David only had his wits. The odds favored the geese. And, finally, it was the moment of truth.
David went absolutely still for a few moments to catch his breath, regather his strength, and prepare to pounce. Savagely. Like a cheetah cat or a lion. And then he did. And all hell broke loose.
That moment in time is frozen. It’s as if I have a wall-sized, National Geographic color photo taken at EXACTLY the perfect time.
If that photo had sound, you would hear a hundred terrified geese flapping their huge powerful wings. It was a roar, almost like a military helicopter taking off right over your head. Plus with very loud honking.
If the photo of that exact moment in time also had a scent, it would smell like the foulest, dirtiest, filthiest most fetid latrine in all of India.
But if it were just a color photo, it would show David, about half a second after he had pounced like a cheetah cat or a lion, after the panicked geese had taken flight, after the fight-or-flight goose DNA had fired, signaling the bowels of every single goose to explode, turning the still, humid evening into a monsoon of green goose shit.
A monsoon so thick that you could not see through it.
A monsoon that had David standing right in the middle.
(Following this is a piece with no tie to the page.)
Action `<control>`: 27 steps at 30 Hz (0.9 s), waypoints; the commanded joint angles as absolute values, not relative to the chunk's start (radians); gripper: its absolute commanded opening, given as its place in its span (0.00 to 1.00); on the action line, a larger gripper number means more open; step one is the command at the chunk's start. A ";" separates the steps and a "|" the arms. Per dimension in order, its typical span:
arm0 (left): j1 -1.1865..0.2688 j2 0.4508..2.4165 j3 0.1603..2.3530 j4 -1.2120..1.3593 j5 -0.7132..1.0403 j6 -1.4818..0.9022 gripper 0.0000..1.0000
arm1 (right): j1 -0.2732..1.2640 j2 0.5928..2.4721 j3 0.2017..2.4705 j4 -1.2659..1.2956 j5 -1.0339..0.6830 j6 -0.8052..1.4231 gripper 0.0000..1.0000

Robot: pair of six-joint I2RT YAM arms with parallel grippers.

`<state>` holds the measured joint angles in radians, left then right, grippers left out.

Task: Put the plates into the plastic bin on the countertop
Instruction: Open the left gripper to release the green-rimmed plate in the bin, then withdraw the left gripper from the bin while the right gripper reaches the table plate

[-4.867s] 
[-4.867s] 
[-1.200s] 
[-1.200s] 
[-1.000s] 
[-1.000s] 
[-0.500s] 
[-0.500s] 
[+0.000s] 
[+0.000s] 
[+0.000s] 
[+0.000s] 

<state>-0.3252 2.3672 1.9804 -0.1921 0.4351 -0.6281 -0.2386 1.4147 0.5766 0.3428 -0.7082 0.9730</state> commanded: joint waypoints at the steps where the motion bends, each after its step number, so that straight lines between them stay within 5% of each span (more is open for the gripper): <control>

Arms held out to his side. Dripping with gooey green goose shit. And on his face, an expression that so eloquently said, “What the…?”
Those of us who had been privileged to watch this once-in-a-lifetime show died that night.
We were on the ground. Unable to breathe. From the time David pounced to the time he waddled to the edge of the dock, sort of fell into the water and began treading water for a long, long while, as the green goose shit on his overalls slowly dissolved into Lake Waco.
And a new chapter in the tale of Capt. Buttface had been writ.